Results Day

23 Aug

Yesterday was the 6th GCSE/A Level result day since I started working for NUT Cymru. You can almost set your clock by the media coverage. Standard photo of girls, usually with blonde hair, jumping for joy with their results on the front page of newspapers; TV coverage of some pupils opening their results to the inevitable straight A grades; stock questions on “are teachers letting children down” or “are the exams too easy” depending on an increase/decrease in the pass rate. This BBC article is quite good at highlighting the language of results day, for which I am sure I am equally guilty of employing.

Getting back to yesterday, three things that stood out with regards to this year’s GCSE results:

Narrowing the gap with England

It has been noted that the gap in attainment of top grades between Wales and England has narrowed. In Wales the percentage of those gaining A*-A remained at 2012 levels of 19.2%. Due to a decline elsewhere the gap with rest of UK narrowed, from 3.2% in 2012 to 2.1.

On the positive while results have dropped in England we can take heart in Wales that we have kept a consistency in our achievements and that pupils reaching the highest standards have not failed to repeat the great results of 2012.

Now, I’ve never been one to set the standard of our education system by its comparison with England, however tempting that can be. Our education systems are increasingly diverging under devolution and in the very near future will be almost unrecognisable from one another. By any indicator is it becoming more and more complex to compare the two.

That said, I certainly don’t think that narrowing the gap as a result of a decline across the border is worth celebrating. We should certainly welcome the success of achievement in Wales, and as stated the fact that we have shown a consistency in results while the rest of the Uk have not is something of a positive, but we want to narrow the gap by our own merits.

Results in Core Subjects

This has possibly been the focal point of the GCSE results in Wales. Most news outlets lead with this as their main reports yesterday, perhaps rightfully so.

The tale of the tape was that English A*-C grades were down from 60.9% in 2012 to 59.6%; Maths A*-C grades down from 55.5% in 2012 to 52.8% while the biggest drop came in Science where A*-C grades fell from 57.3% in 2012 to 51.2%.

On the face of it this could be alarming. Wales is seeing a decline in standards in the core subjects. However the reality is very different. There are a combination of factors that have contributed to these results.
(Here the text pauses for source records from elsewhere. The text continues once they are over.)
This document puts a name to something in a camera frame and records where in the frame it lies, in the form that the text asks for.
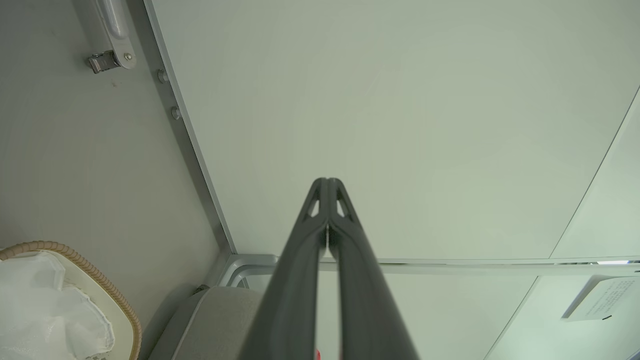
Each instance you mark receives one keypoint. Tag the dark partition base rail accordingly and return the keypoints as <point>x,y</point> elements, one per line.
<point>187,135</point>

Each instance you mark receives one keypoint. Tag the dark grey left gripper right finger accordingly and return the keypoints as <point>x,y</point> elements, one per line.
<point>367,300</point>

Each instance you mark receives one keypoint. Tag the white wicker basket brown rim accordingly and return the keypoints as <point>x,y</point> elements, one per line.
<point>122,310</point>

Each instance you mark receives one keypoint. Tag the grey fabric sofa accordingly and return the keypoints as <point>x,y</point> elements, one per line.
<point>215,325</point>

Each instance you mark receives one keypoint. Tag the grey bolt head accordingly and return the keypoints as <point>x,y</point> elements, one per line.
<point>162,76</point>
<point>175,112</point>

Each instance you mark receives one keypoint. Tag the white paper notice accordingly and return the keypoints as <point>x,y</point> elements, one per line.
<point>602,299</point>

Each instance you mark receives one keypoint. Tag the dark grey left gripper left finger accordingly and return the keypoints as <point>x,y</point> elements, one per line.
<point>295,280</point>

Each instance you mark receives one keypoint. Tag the white cloth in basket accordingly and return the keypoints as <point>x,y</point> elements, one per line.
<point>45,310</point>

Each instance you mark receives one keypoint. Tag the metal latch bracket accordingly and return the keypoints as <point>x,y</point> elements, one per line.
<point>112,30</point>

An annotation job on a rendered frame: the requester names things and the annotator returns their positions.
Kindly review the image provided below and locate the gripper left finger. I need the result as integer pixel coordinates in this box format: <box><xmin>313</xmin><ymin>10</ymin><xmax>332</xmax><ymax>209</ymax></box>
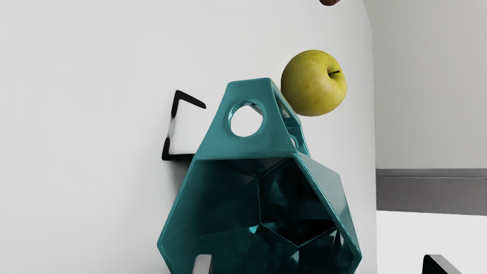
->
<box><xmin>192</xmin><ymin>254</ymin><xmax>213</xmax><ymax>274</ymax></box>

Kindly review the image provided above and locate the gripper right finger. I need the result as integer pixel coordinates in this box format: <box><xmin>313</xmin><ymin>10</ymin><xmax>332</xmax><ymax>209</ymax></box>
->
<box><xmin>422</xmin><ymin>254</ymin><xmax>463</xmax><ymax>274</ymax></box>

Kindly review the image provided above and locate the yellow-green apple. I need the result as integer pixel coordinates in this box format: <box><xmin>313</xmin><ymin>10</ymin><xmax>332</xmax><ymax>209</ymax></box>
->
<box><xmin>281</xmin><ymin>50</ymin><xmax>347</xmax><ymax>117</ymax></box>

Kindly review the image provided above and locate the teal faceted mug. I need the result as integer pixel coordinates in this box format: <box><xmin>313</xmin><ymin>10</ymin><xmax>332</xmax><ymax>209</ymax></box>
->
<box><xmin>157</xmin><ymin>78</ymin><xmax>362</xmax><ymax>274</ymax></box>

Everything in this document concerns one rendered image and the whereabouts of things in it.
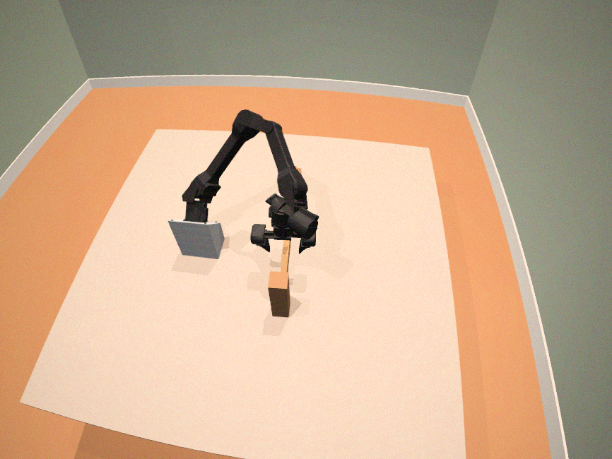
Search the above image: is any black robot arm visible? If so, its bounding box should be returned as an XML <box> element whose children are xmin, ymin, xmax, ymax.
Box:
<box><xmin>182</xmin><ymin>109</ymin><xmax>319</xmax><ymax>239</ymax></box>

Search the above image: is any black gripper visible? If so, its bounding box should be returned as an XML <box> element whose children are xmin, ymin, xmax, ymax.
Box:
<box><xmin>251</xmin><ymin>222</ymin><xmax>316</xmax><ymax>254</ymax></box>

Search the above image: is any long tan wooden rail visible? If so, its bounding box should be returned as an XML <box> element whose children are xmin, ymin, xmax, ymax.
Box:
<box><xmin>281</xmin><ymin>240</ymin><xmax>291</xmax><ymax>273</ymax></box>

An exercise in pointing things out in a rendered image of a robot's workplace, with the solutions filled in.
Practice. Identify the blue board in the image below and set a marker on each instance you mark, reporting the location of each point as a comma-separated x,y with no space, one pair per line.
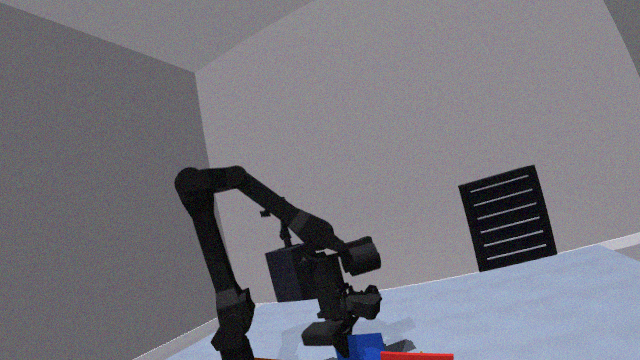
364,347

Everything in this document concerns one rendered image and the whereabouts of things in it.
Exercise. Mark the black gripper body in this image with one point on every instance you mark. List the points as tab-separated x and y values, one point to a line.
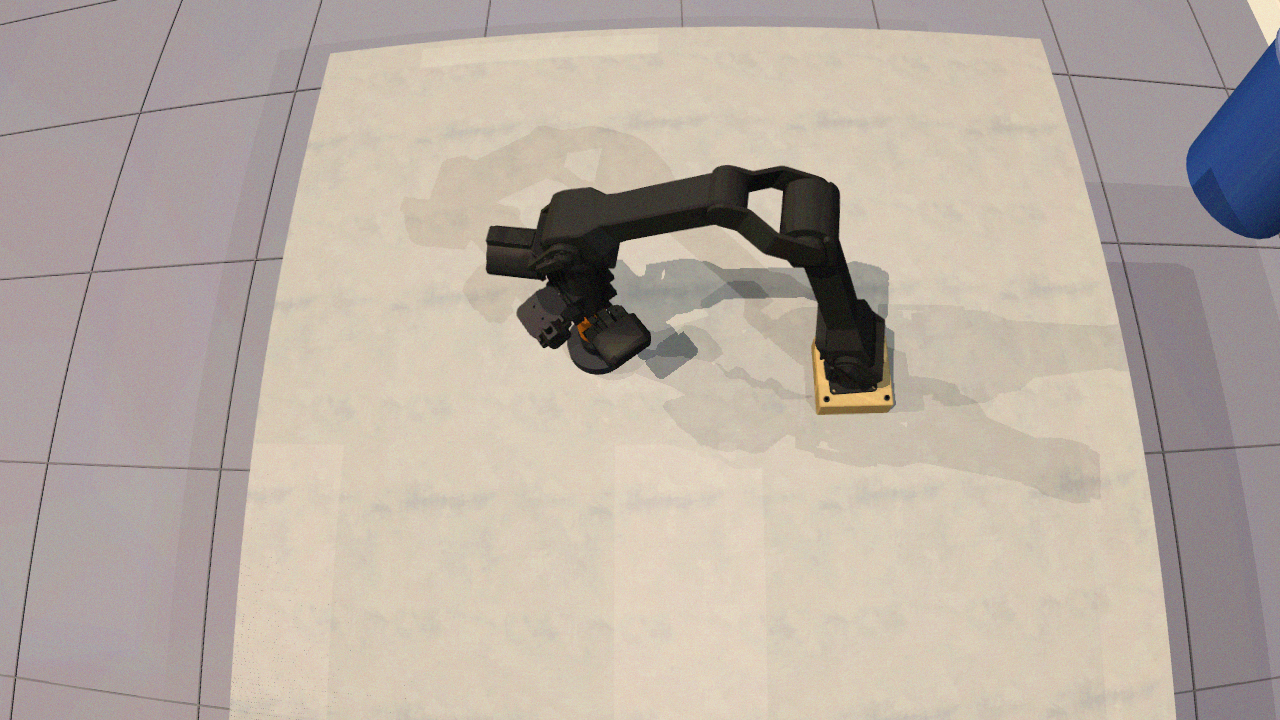
621	336

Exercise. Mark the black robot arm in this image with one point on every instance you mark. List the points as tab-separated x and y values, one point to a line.
579	233

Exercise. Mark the dark grey round pedestal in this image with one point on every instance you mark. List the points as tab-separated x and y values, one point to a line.
584	355

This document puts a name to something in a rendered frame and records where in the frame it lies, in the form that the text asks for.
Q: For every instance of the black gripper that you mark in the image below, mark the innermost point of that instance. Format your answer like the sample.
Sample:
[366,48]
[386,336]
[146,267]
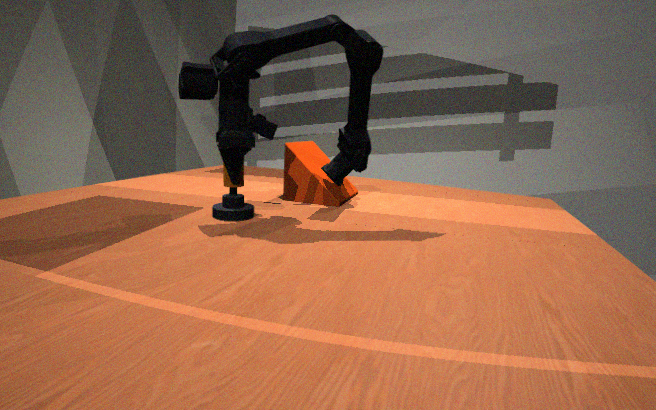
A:
[234,140]

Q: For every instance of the dark round pedestal with shaft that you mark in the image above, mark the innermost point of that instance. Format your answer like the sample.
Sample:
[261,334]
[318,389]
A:
[233,207]

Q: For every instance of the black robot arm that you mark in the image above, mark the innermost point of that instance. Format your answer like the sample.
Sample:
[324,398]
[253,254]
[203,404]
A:
[247,51]
Firstly, there has been an increase in the number of 15 year olds that have sat the exams early. This has played a significant role in depressing pass rates. The poorer performance of young entrants relative to the appropriate GCSE age group, and the increase in their numbers, has ensured a lower overall success rate. Secondly, but equally importantly, is that there has been an active decision to both make the exams harder and to mark them more harshly. This has, as the WJEC reported to BBC Radio Wales on results day, had the consequence of making the A*-C grade far more difficult to achieve in the core subjects. Knowing this, it is therefore completely expected that results should be down.

What is most important with this in mind is that we do not simply compare and contrast core subject results this year with those of previous years. To do so would be misleading. We may find, and I would argue it is very likely the case, that individual pupil performance in these subjects has not seen a great, if any, change over the course of the past year. Had the exams in 2013 been taken and evaluated on the same standard as those in 2012 for example who is to say the pass rate would not have seen an improvement.

This year’s core subject results should therefore be seen in isolation and judged on their individual merits, establishing a new baseline (assuming future exams take the same approach) rather than being compared to previous outcomes.

Overall Pass rates

The overall pass rate in Wales remained at the same level in 2013 as it was in 2012. (98.7%). While the A*-C pass rate fell very slightly by 0.1% to 65.7%. These are figures that we can be proud of and show that pupils in Wales are achieving high standards in their qualifications.

However, I think there’s a case to be especially pleased with such a small percentage drop in A*-C when the above factors regarding core subjects are taken into account. For an almost negligible pass rate decline to have been achieved when English, Maths and Science saw a -0.5%, -2.7% and -6.1% decrease respectively as a result of a combination of externally imposed factors, is actually a quite remarkable achievement and shows how well the performances across other subjects has been.